● WHAT TO WORK ON:
Run through the records and, wherever a line holds the word "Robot", return that line.

● GIVEN ENTRIES:
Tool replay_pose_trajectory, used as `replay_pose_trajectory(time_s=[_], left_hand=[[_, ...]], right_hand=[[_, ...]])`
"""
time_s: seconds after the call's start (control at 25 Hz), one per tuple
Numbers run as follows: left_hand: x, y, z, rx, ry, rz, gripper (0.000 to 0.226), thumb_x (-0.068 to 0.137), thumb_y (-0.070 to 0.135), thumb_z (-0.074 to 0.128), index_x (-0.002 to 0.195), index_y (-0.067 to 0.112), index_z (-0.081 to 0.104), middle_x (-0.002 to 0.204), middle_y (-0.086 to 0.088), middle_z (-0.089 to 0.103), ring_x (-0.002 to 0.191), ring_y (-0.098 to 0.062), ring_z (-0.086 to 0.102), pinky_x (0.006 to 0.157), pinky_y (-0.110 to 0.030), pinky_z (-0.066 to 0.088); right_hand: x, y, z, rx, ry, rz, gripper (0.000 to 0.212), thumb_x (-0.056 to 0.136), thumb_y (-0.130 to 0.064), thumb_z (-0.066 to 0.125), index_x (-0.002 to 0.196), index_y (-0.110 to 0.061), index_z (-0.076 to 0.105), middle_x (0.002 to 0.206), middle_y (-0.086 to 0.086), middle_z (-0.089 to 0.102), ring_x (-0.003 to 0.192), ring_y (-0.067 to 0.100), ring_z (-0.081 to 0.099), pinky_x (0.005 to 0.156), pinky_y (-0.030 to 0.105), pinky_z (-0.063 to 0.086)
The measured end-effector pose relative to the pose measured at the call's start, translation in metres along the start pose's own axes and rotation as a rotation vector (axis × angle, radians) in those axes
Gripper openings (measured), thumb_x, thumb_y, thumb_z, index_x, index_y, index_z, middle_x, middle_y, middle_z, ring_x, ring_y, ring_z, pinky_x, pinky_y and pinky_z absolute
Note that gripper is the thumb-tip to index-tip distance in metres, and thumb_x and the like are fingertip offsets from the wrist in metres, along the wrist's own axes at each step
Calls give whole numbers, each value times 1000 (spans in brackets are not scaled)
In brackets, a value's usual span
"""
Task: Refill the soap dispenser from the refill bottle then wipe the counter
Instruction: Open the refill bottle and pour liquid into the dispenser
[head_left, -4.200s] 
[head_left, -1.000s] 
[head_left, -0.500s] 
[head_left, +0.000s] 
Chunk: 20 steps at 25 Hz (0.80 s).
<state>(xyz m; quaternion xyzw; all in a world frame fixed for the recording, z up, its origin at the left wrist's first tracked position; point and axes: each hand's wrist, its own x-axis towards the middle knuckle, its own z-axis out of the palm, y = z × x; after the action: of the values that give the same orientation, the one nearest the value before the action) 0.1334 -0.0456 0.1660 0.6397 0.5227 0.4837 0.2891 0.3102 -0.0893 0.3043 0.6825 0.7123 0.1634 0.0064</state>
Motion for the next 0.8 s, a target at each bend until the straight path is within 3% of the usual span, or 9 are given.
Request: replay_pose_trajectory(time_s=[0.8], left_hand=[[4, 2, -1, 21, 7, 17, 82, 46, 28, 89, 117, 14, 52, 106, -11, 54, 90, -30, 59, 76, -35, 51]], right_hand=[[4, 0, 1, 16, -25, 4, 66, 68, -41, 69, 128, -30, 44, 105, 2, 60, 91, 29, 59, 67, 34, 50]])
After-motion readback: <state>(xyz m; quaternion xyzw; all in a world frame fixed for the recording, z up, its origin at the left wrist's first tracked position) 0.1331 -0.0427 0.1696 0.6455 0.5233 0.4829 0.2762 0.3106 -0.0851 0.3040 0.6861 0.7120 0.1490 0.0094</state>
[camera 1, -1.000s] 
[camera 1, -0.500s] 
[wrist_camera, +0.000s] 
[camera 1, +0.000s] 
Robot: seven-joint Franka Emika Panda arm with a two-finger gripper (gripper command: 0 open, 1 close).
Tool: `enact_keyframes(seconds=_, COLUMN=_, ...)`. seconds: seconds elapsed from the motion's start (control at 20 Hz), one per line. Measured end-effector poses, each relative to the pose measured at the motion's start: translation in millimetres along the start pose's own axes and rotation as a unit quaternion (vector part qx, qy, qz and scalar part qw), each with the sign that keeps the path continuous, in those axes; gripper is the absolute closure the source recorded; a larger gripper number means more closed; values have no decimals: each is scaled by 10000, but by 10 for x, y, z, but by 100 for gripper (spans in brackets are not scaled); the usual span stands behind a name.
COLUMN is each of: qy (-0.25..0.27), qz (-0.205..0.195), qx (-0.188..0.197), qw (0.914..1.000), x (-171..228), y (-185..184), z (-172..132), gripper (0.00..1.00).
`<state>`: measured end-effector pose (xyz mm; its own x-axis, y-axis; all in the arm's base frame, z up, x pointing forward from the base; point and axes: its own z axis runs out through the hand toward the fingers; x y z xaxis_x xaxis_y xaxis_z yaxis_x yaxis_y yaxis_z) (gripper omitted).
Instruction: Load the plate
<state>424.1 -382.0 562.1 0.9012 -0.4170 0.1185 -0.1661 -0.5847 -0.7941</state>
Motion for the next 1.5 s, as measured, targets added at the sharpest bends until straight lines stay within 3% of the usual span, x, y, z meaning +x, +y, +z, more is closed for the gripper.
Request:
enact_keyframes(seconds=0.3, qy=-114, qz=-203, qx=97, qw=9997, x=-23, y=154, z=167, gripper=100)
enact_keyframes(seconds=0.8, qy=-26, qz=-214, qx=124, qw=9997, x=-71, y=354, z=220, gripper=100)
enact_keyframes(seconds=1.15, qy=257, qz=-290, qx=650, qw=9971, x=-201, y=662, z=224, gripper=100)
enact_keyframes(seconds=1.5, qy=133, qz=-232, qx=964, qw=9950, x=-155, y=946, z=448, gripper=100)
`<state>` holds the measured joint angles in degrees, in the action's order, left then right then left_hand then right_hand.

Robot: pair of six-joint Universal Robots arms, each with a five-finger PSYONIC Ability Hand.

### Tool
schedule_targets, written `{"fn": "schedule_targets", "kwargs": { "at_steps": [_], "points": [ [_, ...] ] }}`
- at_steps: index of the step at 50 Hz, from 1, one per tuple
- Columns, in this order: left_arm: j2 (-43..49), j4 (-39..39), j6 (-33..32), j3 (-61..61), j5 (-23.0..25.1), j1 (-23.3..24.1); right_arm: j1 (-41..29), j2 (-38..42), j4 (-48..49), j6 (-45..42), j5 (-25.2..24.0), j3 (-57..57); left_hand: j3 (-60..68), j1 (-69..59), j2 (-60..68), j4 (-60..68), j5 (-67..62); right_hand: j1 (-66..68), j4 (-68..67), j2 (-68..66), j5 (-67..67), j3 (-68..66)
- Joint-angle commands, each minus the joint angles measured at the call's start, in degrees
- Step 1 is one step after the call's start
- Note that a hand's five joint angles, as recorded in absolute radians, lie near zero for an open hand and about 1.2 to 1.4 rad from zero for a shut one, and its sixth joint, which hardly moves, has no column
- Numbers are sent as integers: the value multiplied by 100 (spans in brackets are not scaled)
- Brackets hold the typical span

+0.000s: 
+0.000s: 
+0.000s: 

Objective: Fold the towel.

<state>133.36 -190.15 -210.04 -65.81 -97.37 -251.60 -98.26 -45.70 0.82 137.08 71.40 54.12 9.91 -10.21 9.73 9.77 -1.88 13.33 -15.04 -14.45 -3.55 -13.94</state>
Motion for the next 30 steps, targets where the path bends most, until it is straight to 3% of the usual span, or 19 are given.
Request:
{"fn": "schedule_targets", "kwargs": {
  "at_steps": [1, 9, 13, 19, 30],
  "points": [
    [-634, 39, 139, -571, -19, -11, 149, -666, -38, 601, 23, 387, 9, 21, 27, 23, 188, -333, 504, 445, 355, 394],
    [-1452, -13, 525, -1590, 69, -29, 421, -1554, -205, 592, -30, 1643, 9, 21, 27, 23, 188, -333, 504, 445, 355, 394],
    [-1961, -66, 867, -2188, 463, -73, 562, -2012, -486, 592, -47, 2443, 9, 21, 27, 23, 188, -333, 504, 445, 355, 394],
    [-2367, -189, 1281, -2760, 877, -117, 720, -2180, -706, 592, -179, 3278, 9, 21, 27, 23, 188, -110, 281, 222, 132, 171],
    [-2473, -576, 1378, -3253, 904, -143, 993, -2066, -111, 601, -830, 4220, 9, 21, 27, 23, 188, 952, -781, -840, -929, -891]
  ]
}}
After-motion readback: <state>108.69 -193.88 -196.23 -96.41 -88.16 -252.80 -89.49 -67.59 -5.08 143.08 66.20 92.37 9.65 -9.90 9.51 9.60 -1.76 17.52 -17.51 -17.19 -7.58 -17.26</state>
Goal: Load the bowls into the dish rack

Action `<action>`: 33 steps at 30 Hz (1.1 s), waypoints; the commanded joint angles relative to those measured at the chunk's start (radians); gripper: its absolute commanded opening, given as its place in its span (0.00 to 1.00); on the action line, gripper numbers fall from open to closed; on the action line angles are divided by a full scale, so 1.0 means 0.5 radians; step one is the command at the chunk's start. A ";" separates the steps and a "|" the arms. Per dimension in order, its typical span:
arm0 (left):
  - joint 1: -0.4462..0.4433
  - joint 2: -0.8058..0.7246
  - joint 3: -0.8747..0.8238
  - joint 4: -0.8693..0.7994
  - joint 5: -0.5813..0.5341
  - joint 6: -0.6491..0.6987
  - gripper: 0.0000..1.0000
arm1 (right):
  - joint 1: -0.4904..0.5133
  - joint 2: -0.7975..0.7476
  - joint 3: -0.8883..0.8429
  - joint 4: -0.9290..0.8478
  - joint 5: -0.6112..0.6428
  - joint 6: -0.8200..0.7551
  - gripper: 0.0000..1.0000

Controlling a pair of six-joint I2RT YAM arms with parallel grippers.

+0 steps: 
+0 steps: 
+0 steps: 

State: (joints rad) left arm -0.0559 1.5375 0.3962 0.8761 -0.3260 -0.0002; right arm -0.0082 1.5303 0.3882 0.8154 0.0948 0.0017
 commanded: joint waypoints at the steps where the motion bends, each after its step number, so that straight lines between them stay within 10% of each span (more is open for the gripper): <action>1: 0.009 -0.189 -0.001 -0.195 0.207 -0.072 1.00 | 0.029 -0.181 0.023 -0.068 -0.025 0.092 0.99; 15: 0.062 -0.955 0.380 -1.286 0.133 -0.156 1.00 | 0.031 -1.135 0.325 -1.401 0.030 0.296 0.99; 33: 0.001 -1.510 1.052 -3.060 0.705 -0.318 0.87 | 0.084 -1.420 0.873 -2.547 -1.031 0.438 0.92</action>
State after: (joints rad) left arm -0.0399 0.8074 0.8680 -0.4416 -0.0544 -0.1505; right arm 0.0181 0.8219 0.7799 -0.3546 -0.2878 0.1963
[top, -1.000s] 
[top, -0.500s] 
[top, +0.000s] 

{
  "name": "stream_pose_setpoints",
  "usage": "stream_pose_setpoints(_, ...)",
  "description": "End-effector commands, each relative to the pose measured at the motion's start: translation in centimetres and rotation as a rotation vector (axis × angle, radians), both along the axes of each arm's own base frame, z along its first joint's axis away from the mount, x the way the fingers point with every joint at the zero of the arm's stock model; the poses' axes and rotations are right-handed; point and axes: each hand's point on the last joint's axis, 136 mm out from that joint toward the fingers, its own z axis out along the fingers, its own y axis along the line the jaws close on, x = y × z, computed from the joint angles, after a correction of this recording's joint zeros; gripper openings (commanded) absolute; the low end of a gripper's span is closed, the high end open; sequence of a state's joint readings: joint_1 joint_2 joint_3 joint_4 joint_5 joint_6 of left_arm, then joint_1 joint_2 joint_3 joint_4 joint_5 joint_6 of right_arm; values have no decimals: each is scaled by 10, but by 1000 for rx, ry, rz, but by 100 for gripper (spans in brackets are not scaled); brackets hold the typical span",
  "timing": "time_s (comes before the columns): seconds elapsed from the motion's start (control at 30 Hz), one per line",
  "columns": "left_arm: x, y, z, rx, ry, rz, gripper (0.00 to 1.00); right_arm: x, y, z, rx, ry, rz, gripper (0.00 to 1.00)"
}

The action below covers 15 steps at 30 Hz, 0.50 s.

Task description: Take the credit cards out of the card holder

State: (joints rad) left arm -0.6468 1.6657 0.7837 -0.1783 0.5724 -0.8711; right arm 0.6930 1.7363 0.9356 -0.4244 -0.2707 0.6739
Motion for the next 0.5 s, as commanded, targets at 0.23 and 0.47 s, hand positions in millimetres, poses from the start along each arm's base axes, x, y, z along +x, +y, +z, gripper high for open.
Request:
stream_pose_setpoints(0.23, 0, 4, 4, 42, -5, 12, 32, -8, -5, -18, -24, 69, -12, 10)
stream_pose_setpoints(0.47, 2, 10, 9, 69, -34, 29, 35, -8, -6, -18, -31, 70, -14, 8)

● WORKED SOLUTION:
Robot: seven-joint Franka Emika Panda arm with a two-finger gripper (gripper command: 0 open, 1 close).
Robot: pair of six-joint Universal Robots arms, each with a five-finger PSYONIC Ability Hand.

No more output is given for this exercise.